E por que hoje pensamos e lemos menos?

A falta de tempo e o uso do tempo livre para navegar na internet, mexer nos aplicativos e redes sociais podem explicar.

O estímulo do pensamento é o diálogo, a leitura, o debate, as reflexões…, mas o excesso do tempo em telas, desde a infância até a vida adulta, muda esse comportamento.

“Você leu o texto?”

“Ainda não! Mas vou ler.”

A prática cada vez mais comum de apenas “passar os olhos” nos textos, livros, revistas…, dilapida nossa capacidade de entender argumentos mais complexos.

Talvez por isso, o início desse texto tenha sido mais difícil de compreender. Assim como, fazer uma análise crítica do que lemos e até mesmo criar empatia por pontos de vista diferentes.

“Não gostei do que ele escreveu no texto, portanto não leio mais nada desse autor.”

Jung redigiu: “Quando pensamos, fazêmo-lo com o fim de julgar ou chegar a uma conclusão; quando sentimos, é para atribuir um valor pessoal a qualquer coisa que fazemos.”

E muitas vezes, o sentimento se impõe ao pensamento, ou seja, a emoção fala primeiro e nos desconecta do que é possível compreender com aquele momento.

“Não existe diálogo, apenas competimos para saber quem tem a razão.”

Esse texto não defende uma linha científica e nenhuma abordagem psicológica. Ele deseja, apenas, estimular seus pensamentos.

Pois a linguagem humana traz significado e entendimento de si, afinal pensar é viver no sentido.

E esse sentido não é uma explicação da relação entre…, mas da relação com…, ou seja, ela escapa a qualquer redução que tente inseri-la numa configuração científica.

Logo, explicar as funções intelectuais e seus efeitos pela estrutura e configuração do cérebro é uma relação entre a ciência e o pensamento.

“Não quero saber o que a amígdala e o córtex pré-frontal fazem. Eu quero eliminar minha dor!”

É preciso reconhecer que essa relação com…se expressa no ambiente cultural humano como um efeito histórico e não apenas como um registro científico.

Se você viveu num ambiente em que o álcool, as drogas, a falta de diálogo predominava, será que seu comportamento pode ter sido influenciado por isso?

Sob essa ótica, o pensamento não é mais uma função puramente cerebral, mas um efeito social relativo ao tipo de convívio no qual ele intervém.

Você conhece a história do menino de 7 anos que fugiu da escravidão e foi criado por lobos?

Em 1953, seu pai o vendeu como escravo para um pastor. Logo após a morte deste, a criança com 7 anos fugiu para uma serra, na Espanha, repleta de animais selvagens.

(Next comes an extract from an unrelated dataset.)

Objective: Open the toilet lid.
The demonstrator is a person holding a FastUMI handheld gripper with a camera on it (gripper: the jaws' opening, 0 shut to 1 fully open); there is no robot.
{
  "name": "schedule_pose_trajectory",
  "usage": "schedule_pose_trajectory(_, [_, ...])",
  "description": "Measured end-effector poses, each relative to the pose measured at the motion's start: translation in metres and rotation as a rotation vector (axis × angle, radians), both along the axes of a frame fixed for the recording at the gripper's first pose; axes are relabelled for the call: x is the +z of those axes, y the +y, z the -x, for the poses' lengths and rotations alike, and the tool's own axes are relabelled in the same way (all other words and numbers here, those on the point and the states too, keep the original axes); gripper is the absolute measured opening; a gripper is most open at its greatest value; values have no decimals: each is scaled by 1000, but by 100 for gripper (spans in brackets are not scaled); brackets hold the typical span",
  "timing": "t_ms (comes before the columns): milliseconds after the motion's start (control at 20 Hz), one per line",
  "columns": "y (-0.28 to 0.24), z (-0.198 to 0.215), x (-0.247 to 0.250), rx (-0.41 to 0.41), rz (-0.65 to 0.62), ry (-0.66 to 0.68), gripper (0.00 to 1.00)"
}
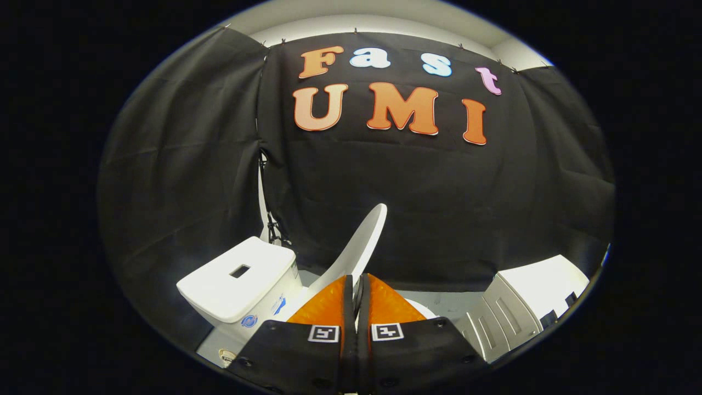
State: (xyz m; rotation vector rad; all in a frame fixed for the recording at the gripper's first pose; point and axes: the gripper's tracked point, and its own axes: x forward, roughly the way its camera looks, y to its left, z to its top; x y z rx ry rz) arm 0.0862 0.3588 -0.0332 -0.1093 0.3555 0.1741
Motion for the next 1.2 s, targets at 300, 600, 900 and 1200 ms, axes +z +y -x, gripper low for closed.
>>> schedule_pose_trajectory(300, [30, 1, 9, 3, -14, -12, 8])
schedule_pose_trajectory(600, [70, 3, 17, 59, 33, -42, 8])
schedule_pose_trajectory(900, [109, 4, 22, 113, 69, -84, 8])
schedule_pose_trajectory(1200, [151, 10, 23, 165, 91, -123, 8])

Ele bebia leite de cabra, comia raízes e passava a maior parte do tempo com lobos. Ficou conhecido como o menino lobo.

Com o passar do tempo, Ele perdeu completamente os hábitos humanos e sua comunicação passou a ser somente uivos e latidos.

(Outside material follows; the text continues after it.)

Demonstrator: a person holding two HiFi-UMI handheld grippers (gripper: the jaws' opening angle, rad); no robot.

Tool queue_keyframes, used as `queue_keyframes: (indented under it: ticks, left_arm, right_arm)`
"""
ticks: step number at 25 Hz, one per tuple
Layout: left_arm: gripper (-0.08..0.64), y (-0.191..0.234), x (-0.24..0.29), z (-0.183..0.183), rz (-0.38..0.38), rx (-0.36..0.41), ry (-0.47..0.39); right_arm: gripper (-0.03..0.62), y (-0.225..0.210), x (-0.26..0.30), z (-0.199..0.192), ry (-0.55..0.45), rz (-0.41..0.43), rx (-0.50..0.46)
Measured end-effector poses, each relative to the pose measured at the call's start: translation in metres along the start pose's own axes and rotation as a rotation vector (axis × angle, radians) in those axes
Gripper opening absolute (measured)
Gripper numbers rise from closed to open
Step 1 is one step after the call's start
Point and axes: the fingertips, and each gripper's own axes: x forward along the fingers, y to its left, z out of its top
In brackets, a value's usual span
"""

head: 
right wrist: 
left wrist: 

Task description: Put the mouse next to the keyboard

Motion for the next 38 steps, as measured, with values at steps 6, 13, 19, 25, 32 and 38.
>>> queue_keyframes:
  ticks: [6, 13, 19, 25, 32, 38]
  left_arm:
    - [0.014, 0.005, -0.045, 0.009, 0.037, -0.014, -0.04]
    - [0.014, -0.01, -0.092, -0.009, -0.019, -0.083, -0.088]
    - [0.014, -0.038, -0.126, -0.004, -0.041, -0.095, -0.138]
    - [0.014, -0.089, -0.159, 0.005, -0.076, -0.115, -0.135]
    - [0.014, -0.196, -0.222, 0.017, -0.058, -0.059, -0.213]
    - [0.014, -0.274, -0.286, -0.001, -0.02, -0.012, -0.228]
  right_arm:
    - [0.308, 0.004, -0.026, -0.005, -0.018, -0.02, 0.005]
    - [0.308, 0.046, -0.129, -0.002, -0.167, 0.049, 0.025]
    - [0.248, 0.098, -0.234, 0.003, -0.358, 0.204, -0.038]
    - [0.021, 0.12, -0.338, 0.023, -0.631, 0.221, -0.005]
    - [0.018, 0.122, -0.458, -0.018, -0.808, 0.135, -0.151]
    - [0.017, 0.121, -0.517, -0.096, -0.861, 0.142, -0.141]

Foram 11 anos na floresta, até que em 1965, o encontraram e levaram-no contra sua vontade para a sociedade, amarrado e amordaçado. Ele só sabia uivar, sem parar.

Teve dificuldade de se readaptar à vida entre humanos e numa entrevista em 2018, disse que estava decepcionado com a natureza humana e desejava voltar para a floresta.

Hoje, aos 76 anos, ele vive recluso, com ajuda financeira de uma família holandesa.

Por que será que o menino preferiu pensar como lobo?

Os nossos pensamentos influenciam diretamente nossas ações todos os dias. Por isso, é importante cultivarmos reflexões que possam acrescentar na nossa vida.

É a partir das reflexões que tomamos decisões de modo consciente a fim de lidar com nossas experiências.

Compreende?

Ah! Esse é o meu artigo número 50, razão pela qual dei o título de “O Pensamento 50”.